No dia 6 de fevereiro de 2014, durante uma manifestação no Rio, Fábio Raposo e Caio de Souza acenderam um rojão e o dispararam contra a polícia que, a 50 metros, enfrentava a multidão. No meio do caminho, câmera no ombro e de costas para eles, estava o cinegrafista da TV Bandeirantes Santiago Andrade, 49 anos, filmando o combate. O rojão correu pelo chão, encontrou Santiago, subiu por seu corpo e explodiu em sua cabeça. Não exatamente —explodiu sua cabeça. Santiago morreu dali a três dias.
Se ele não estivesse ali, o rojão teria atingido outra pessoa, talvez até um dos manifestantes que os dois apoiavam. O disparo teve testemunhas e o artefato rastejando, subindo por Santiago e explodindo, foi fotografado. A sequência é chocante.
Os ditos suspeitos tiveram prisão preventiva. Burocracias processuais impediram que o julgamento acontecesse logo e, um ano depois, foram soltos para esperar em liberdade. Espertezas de seus advogados levaram a sucessivos adiamentos. Agora, nesta terça-feira (12), quase 10 anos depois, Souza e Raposo enfrentam finalmente um júri popular.
Há uma contradição entre um crime e sua responsabilização. O crime é à vista. Um homem é explodido durante seu trabalho. Centenas de milhares de pessoas morrem numa epidemia, por negação da realidade, falta de vacina, indução ao contágio em massa e tudo que acontece por causa disso. Populações inteiras de indígenas morrem de fome ou são dizimadas para beneficiar exploradores ilegais. Todo crime tem consequências imediatas.
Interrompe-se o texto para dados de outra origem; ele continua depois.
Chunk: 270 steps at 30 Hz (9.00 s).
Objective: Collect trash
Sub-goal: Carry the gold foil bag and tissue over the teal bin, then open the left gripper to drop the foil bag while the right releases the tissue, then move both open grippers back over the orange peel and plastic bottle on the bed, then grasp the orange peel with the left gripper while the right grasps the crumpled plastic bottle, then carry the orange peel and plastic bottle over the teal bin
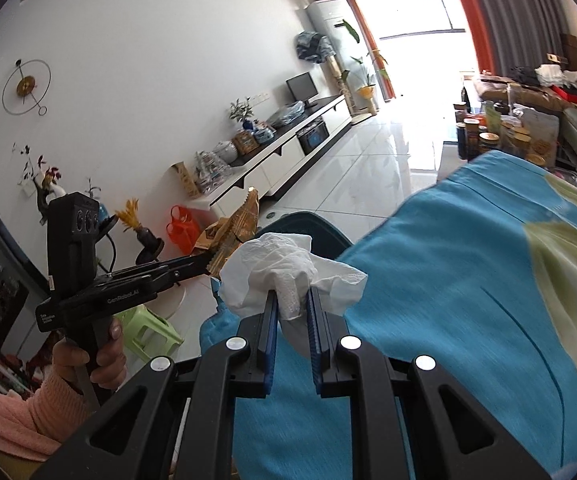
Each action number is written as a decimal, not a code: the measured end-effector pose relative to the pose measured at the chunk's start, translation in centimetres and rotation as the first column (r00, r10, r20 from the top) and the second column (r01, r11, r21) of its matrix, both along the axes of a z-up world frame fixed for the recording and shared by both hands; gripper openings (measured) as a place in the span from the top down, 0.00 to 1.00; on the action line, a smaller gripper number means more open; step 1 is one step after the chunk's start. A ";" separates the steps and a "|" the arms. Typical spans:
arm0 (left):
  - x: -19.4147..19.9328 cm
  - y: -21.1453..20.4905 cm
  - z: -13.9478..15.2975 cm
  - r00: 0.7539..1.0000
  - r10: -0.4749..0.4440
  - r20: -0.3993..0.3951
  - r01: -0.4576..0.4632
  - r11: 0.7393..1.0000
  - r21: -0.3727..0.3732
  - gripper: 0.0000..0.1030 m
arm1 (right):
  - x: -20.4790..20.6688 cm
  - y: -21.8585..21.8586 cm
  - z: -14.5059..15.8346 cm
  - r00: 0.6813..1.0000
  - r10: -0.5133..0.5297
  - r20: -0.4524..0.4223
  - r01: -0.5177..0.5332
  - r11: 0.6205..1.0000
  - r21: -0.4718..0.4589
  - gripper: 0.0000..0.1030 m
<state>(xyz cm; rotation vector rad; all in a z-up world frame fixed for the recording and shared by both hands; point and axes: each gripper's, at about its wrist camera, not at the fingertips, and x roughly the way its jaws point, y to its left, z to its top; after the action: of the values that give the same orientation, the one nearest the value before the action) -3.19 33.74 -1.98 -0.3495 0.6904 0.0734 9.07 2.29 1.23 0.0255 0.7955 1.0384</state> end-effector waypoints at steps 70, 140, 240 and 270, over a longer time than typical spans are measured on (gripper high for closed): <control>4.6 4.2 -6.1 0.986 0.144 -0.085 -0.144 0.990 0.001 0.52 | 3.5 11.9 -4.2 0.993 0.085 -0.086 -0.101 0.974 -0.203 0.65; 19.1 -39.8 -3.4 0.733 -0.664 -0.147 0.669 0.743 -0.014 0.55 | 6.7 -29.2 -2.3 0.799 -0.601 0.001 0.601 0.799 -0.022 0.65; 5.8 -21.7 1.0 0.906 -0.422 -0.035 0.423 0.906 0.014 0.91 | -1.0 -16.8 -1.0 0.944 -0.323 -0.064 0.329 0.926 0.184 0.99; 4.1 -17.7 0.7 0.946 -0.324 -0.035 0.324 0.946 0.023 0.91 | -0.7 -13.2 -0.8 0.971 -0.226 -0.080 0.238 0.952 0.194 0.99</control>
<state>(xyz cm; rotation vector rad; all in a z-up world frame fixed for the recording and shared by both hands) 0.89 16.02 -1.26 -0.2038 0.7685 -0.2251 8.32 -10.94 0.45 0.3174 0.7155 0.8936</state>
Já a responsabilização é a prazo. A Justiça é paciente com os acusados e sempre aceita um recurso a mais. Os anos se passam, os acusados vivem sua vida à espera do julgamento e nem há garantia de que, se condenados, cumprirão a sentença. Santiago, que era meu amigo, não pôde esperar. Nem as vítimas da Covid nem os yanomamis, assassinados por Bolsonaro.